WHAT IS REQUIRED:
For the data below, transcribe the part that opens with the line containing "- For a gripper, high" and closes with the line containing "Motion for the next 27", exactly and with no pictures.

GIVEN RECORDS:
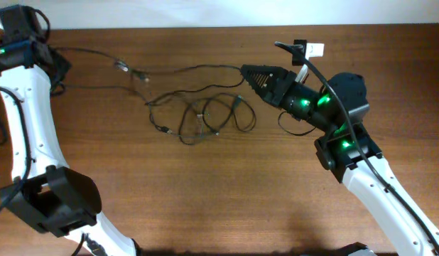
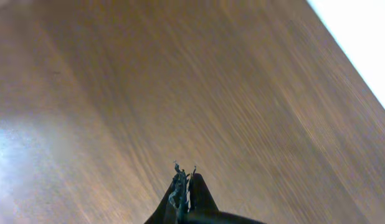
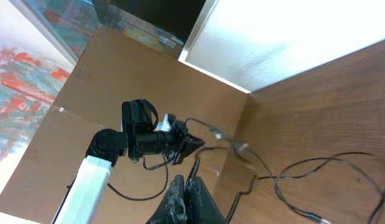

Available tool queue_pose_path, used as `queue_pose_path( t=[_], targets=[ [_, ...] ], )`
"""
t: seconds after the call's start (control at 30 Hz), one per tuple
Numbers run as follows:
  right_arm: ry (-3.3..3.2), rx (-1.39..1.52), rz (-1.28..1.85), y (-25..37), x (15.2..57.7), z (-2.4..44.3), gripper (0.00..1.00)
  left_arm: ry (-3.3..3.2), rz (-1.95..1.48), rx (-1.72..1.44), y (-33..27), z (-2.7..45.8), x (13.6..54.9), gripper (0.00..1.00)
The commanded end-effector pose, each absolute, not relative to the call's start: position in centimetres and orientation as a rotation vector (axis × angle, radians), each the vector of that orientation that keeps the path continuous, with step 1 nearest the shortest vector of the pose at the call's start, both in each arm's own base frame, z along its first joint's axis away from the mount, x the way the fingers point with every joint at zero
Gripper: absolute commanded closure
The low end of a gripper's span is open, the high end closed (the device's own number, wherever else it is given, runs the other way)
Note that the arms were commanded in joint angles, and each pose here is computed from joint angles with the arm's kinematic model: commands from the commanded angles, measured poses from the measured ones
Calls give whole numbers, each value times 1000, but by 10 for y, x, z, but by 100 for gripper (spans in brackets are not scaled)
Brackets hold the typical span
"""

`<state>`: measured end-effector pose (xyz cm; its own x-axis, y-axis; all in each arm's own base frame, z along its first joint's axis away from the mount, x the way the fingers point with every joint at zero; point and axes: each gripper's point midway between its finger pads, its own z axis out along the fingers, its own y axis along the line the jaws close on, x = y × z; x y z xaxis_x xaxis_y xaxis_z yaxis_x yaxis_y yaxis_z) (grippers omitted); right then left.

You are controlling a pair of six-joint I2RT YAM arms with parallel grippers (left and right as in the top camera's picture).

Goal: Untangle cables

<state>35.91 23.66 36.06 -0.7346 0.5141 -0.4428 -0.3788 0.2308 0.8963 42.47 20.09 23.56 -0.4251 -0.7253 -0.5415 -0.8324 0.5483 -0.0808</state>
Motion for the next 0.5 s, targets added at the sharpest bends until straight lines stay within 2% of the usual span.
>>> queue_pose_path(
  t=[0.0,0.17,0.3,0.47],
  targets=[
    [1766,147,1574,226,366,367,96,2159,386,-1367,233,241,411,99],
    [1737,250,1525,185,387,367,96,2137,401,-1408,248,241,402,98],
    [1685,389,1438,108,410,366,96,2136,401,-1409,249,241,402,98],
    [1615,550,1304,7,418,363,96,2136,401,-1409,249,241,402,97]
  ],
)
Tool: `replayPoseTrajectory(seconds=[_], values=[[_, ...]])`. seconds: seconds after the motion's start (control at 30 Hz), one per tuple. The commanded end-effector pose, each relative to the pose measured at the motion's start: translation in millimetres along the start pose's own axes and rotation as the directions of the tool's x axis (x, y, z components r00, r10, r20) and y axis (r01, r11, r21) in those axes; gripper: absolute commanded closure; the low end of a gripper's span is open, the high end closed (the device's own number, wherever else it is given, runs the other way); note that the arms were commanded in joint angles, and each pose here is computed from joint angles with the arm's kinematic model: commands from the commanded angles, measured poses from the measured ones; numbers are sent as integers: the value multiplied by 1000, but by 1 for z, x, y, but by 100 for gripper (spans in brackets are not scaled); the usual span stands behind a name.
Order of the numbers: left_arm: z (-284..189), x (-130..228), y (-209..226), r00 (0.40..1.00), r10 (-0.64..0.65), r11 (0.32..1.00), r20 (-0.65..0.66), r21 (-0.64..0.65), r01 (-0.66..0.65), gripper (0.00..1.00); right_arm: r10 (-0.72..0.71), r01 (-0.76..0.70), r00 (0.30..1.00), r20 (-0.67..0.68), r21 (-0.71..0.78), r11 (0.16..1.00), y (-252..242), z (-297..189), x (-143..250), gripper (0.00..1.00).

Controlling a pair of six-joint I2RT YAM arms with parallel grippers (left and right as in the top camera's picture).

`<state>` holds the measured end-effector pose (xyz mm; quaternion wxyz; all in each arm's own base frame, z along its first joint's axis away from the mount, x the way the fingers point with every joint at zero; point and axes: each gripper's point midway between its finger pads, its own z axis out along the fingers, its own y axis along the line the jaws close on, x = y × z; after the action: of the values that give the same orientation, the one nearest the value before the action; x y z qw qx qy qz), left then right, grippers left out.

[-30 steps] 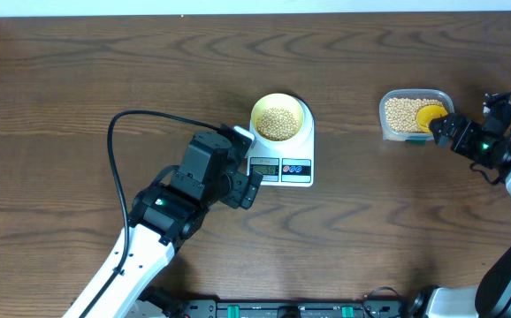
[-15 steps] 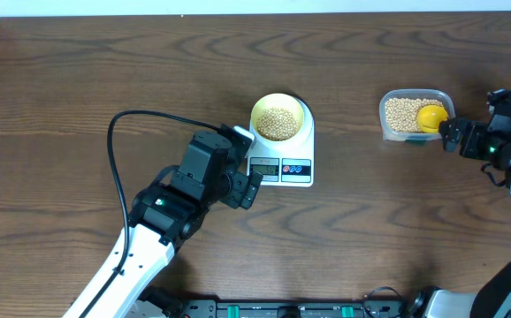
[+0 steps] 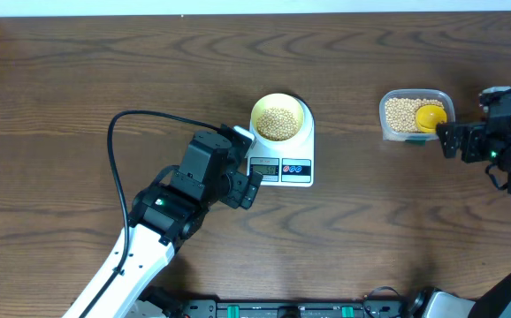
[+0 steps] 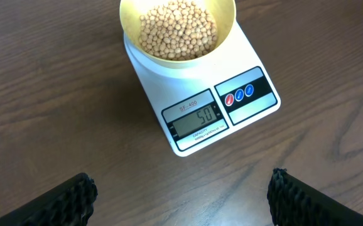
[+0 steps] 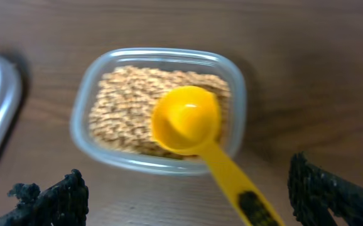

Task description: Scoop item into bowl and weigh 50g on scale

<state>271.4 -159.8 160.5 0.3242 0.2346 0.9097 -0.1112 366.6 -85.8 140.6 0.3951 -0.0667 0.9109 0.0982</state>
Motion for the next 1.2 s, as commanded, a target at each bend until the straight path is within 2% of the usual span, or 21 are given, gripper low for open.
replayPoseTrajectory(seconds=[0.0,0.2,0.23,0.27,1.17], values=[[1,1,3,1000,-12,1000,-4,-12,12,11,-124,129,991,55,-91,988,20,-7,-8,2],[1,1,3,1000,-12,1000,-4,-12,12,11,-222,226,974,53,-93,970,21,-7,-5,11],[1,1,3,1000,-12,1000,-4,-12,12,11,-245,249,968,55,-91,964,21,-7,-5,9],[1,1,3,1000,-12,1000,-4,-12,12,11,-258,262,965,55,-89,961,21,-7,-5,1],[1,0,3,1000,-12,1000,-4,-12,12,11,-264,267,963,53,-84,960,20,-7,-4,1]])
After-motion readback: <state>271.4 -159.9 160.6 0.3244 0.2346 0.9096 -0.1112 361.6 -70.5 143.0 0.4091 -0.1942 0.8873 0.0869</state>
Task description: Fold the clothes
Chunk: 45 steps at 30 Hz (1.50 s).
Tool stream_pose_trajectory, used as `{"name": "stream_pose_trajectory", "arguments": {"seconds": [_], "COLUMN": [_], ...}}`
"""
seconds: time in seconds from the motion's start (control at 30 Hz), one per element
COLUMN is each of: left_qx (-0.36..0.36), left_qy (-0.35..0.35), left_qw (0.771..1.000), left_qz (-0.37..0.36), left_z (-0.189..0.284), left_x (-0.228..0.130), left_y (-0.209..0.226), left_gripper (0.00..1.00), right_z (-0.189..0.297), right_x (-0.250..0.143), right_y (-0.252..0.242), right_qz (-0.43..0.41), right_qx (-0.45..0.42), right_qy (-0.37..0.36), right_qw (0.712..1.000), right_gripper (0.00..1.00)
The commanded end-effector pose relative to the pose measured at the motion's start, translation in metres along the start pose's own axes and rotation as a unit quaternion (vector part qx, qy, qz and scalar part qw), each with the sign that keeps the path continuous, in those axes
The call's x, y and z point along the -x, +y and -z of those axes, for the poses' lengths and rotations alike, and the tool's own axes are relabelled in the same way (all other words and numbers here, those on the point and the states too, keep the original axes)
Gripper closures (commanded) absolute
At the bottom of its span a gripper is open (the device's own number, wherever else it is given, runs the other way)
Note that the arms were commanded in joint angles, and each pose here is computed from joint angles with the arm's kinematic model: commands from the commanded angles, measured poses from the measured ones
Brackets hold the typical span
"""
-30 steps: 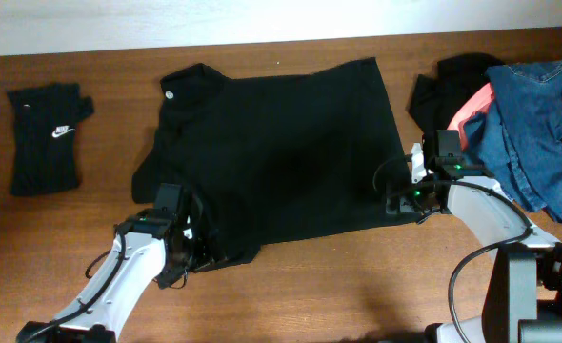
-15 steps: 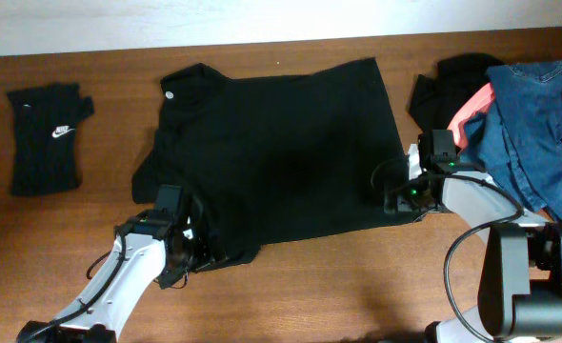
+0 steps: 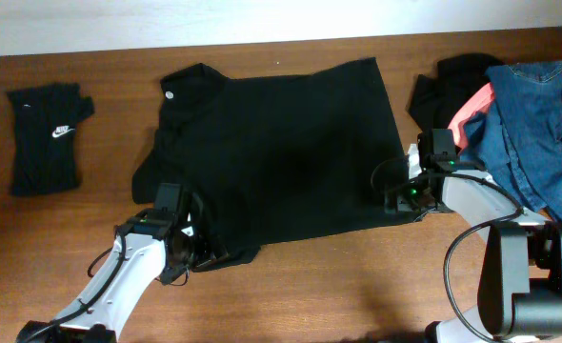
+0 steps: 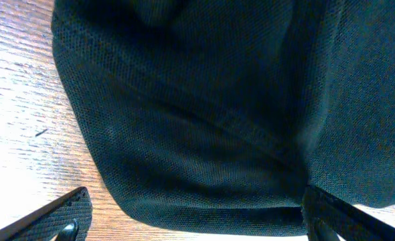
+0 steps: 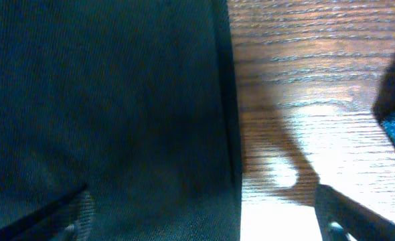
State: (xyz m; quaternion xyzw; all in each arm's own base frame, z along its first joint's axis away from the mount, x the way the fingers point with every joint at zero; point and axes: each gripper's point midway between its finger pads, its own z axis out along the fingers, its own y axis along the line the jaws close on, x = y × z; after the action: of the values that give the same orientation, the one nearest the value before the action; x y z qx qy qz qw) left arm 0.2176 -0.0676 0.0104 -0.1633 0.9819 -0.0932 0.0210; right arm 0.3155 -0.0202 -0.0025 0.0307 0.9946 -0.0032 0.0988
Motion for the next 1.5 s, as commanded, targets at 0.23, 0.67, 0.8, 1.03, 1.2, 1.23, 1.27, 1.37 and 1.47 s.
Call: {"name": "stream_pose_trajectory", "arguments": {"seconds": [0.23,0.67,0.8,1.03,1.2,1.23,1.27,1.37,1.47], "left_qx": [-0.006,0.002,0.002,-0.014,-0.017,-0.017,-0.017,-0.017,-0.017], "left_qy": [0.000,0.022,0.018,0.006,0.004,0.004,0.005,0.004,0.005], "left_qw": [1.000,1.000,1.000,1.000,1.000,1.000,1.000,1.000,1.000], "left_qz": [0.006,0.009,0.009,0.007,0.007,0.007,0.007,0.007,0.007], "left_z": [-0.003,-0.004,-0.010,-0.025,-0.025,-0.025,-0.025,-0.024,-0.023], "left_x": [0.001,-0.011,-0.013,-0.015,-0.014,-0.014,-0.014,-0.014,-0.014], "left_y": [-0.001,0.004,0.007,0.008,0.007,0.008,0.008,0.007,0.007], "left_gripper": [0.15,0.29,0.28,0.28,0.52,0.64,0.72,0.96,0.99], "right_z": [-0.015,-0.015,-0.014,-0.014,-0.014,-0.014,-0.014,-0.014,-0.014], "right_x": [-0.023,-0.021,-0.021,-0.021,-0.021,-0.021,-0.021,-0.021,-0.021], "right_y": [-0.003,-0.003,-0.002,-0.001,-0.001,-0.001,-0.001,0.000,0.000], "right_qz": [-0.005,-0.005,-0.005,-0.005,-0.005,-0.005,-0.005,-0.005,-0.005], "right_qx": [-0.005,-0.005,-0.004,-0.001,-0.001,-0.001,0.000,0.003,0.003], "right_qy": [0.045,0.043,0.043,0.043,0.043,0.043,0.043,0.043,0.043], "right_qw": [0.999,0.999,0.999,0.999,0.999,0.999,0.999,0.999,0.999], "right_gripper": [0.40,0.28,0.28,0.28,0.28,0.28,0.28,0.29,0.55]}}
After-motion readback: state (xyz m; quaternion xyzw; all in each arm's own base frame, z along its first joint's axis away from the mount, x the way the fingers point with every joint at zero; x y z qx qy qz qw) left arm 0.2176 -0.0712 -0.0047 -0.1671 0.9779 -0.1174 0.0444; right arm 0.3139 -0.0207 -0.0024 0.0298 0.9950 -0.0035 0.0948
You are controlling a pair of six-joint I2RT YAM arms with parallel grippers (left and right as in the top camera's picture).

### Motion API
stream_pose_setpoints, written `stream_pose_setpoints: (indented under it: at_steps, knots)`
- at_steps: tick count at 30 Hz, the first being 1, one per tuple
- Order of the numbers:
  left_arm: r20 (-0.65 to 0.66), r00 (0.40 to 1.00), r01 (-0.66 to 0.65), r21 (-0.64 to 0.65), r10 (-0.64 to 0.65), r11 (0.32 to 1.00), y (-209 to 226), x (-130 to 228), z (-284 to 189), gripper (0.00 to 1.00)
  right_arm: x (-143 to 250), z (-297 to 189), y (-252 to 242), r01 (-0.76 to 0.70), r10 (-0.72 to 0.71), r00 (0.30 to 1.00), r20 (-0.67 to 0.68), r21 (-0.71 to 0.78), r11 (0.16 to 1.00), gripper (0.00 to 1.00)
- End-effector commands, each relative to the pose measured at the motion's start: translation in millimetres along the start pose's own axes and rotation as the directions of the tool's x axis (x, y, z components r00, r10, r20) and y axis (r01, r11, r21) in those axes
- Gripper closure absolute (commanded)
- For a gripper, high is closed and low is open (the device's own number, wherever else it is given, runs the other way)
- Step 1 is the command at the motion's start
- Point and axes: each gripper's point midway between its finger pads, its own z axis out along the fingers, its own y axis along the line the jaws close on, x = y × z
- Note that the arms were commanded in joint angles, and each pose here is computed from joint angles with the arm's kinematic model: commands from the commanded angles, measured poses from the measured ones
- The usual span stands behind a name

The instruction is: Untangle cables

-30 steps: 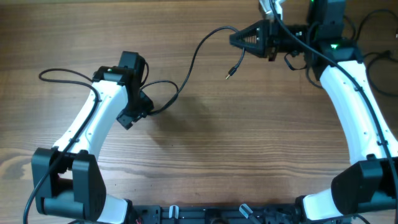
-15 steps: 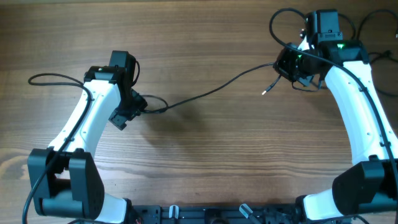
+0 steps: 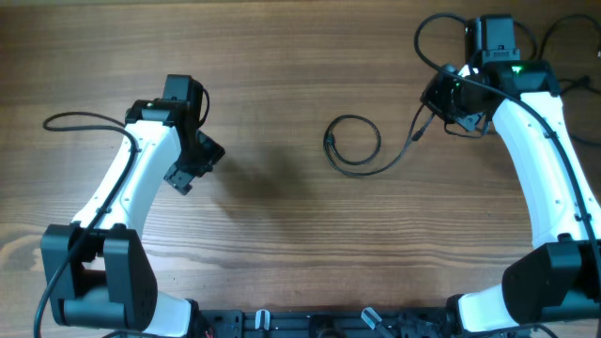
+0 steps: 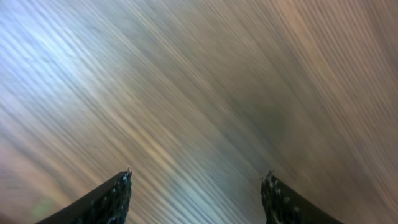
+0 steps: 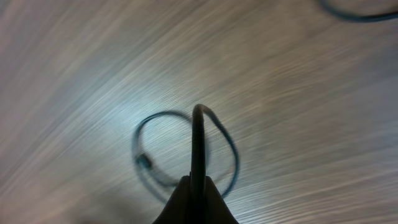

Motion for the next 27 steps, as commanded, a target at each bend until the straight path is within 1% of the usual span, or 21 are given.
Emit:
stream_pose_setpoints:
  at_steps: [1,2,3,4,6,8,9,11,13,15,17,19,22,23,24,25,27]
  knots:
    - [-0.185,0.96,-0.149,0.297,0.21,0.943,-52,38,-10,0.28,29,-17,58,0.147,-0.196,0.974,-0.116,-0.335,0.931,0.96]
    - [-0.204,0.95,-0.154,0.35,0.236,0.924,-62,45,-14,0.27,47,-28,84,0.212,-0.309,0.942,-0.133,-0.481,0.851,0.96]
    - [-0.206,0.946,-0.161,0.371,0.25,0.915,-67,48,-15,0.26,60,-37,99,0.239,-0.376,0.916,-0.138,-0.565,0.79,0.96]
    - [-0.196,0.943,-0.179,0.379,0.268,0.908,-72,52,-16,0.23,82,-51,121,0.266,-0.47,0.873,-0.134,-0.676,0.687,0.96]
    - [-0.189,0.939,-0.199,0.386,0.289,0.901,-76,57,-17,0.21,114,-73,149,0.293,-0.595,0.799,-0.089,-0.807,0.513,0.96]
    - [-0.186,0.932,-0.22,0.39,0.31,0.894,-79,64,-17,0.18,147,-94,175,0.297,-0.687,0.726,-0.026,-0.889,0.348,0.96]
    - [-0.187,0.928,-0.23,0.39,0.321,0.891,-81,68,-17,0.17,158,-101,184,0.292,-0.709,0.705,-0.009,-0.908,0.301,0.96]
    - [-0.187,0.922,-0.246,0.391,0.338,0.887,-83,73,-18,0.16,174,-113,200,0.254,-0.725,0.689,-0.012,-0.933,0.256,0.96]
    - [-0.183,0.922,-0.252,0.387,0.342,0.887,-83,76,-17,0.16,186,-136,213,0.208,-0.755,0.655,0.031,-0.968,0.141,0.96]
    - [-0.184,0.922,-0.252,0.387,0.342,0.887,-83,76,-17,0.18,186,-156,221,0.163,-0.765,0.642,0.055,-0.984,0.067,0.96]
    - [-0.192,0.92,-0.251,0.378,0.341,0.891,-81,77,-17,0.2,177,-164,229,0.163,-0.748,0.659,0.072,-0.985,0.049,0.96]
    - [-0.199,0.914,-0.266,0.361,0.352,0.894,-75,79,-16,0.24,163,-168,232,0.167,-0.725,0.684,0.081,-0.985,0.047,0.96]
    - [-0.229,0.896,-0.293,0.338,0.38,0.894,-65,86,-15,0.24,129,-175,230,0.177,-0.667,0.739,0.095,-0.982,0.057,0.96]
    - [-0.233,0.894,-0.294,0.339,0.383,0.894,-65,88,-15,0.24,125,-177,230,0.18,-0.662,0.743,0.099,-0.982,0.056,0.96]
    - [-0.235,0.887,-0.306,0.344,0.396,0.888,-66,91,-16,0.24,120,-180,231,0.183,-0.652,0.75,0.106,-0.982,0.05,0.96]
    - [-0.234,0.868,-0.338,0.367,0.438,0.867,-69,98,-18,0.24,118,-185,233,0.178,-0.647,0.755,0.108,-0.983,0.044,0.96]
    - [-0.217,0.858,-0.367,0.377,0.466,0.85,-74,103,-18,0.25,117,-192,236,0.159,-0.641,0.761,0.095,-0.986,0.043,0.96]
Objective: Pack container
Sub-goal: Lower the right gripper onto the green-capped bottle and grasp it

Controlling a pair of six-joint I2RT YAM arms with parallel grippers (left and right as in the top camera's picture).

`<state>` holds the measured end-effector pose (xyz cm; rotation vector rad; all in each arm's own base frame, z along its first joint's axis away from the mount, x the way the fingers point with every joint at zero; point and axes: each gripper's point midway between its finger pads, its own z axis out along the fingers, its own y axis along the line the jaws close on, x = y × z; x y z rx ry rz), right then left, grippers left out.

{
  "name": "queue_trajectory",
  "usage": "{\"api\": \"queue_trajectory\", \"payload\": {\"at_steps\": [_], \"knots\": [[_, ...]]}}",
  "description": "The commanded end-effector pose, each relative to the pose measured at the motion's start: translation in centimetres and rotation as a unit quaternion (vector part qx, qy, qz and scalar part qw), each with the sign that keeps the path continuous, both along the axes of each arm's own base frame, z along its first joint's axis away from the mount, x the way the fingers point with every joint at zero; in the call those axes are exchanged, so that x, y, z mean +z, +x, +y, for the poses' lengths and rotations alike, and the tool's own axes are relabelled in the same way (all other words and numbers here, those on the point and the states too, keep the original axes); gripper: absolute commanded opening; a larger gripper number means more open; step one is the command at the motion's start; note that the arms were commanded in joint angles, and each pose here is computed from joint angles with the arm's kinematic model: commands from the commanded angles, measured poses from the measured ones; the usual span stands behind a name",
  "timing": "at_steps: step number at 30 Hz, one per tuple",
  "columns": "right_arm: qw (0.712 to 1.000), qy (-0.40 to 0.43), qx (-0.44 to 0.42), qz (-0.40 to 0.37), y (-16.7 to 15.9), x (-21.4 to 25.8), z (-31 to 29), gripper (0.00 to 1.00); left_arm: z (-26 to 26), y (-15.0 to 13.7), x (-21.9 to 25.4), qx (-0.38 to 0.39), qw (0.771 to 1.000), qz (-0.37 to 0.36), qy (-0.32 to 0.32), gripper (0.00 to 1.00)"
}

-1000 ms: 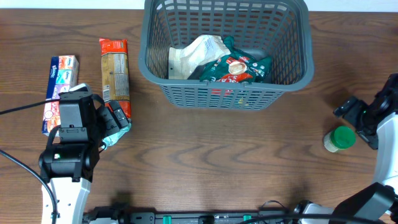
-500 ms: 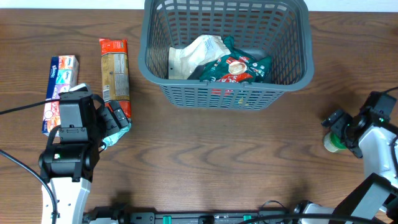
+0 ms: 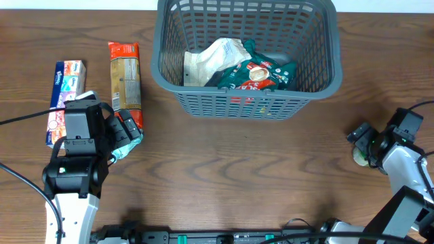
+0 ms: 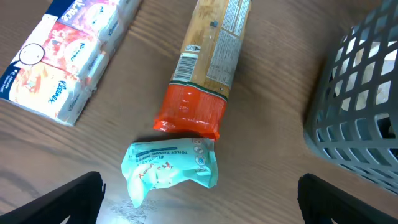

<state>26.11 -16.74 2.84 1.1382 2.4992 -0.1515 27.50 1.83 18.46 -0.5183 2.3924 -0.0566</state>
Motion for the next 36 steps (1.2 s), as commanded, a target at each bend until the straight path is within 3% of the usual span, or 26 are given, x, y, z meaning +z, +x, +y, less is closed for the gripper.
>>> {"api": "queue_trajectory", "payload": {"at_steps": [1, 4, 9, 16, 20, 22, 24, 36], "knots": [[1.0, -0.005, -0.01, 0.0, -0.2, -0.2, -0.2, 0.99, 0.2, 0.3, 0.8, 0.0, 1.0, -0.009, 0.005, 0.99], [1.0, -0.006, -0.01, -0.002, -0.1, -0.1, -0.3, 0.96, 0.2, 0.3, 0.8, 0.0, 1.0, -0.009, 0.005, 0.98], [1.0, -0.005, -0.01, -0.002, -0.2, -0.1, -0.2, 0.77, 0.2, 0.3, 0.8, 0.0, 1.0, -0.009, 0.005, 0.99], [1.0, -0.004, -0.01, 0.0, -0.3, -0.2, -0.2, 0.62, 0.2, 0.3, 0.8, 0.0, 1.0, -0.009, 0.005, 0.99], [1.0, -0.002, -0.014, 0.0, -0.3, -0.2, -0.1, 0.43, 0.2, 0.3, 0.8, 0.0, 1.0, -0.009, 0.005, 0.98], [1.0, -0.001, -0.017, 0.0, -0.3, -0.2, -0.1, 0.26, 0.2, 0.3, 0.8, 0.0, 1.0, -0.009, 0.005, 0.99], [1.0, -0.001, -0.018, -0.001, -0.3, -0.2, -0.2, 0.04, 0.2, 0.3, 0.8, 0.0, 1.0, -0.009, 0.005, 0.99], [1.0, 0.004, -0.018, -0.002, 0.3, 1.1, -0.3, 0.01, 0.2, 0.3, 0.8, 0.0, 1.0, -0.009, 0.005, 0.99]]}}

FINAL ANSWER:
- For a gripper, high is closed and low is open (the device's own number, wherever else it is given, runs the other way)
- Step 1 is the command at the motion's start
- Point and axes: each gripper's point midway between its finger pads, its own z axis out along the fingers, its own y axis along the line the jaws close on, x = y × z
- Note that the arms were commanded in joint angles, and each pose here is computed from joint angles with the arm's kinematic model: commands from the commanded angles, measured poses from the measured ones
- The usual span stands behind a name

The instruction is: Untangle cables

-30 steps: 
-15 steps: 
+0 steps: 
+0 steps: 
+0 steps: 

Motion for the next 27 steps, as commanded, a target at each bend until the straight path is within 1% of the usual span, or 21 are given.

Besides this answer, the exercise requires nothing else.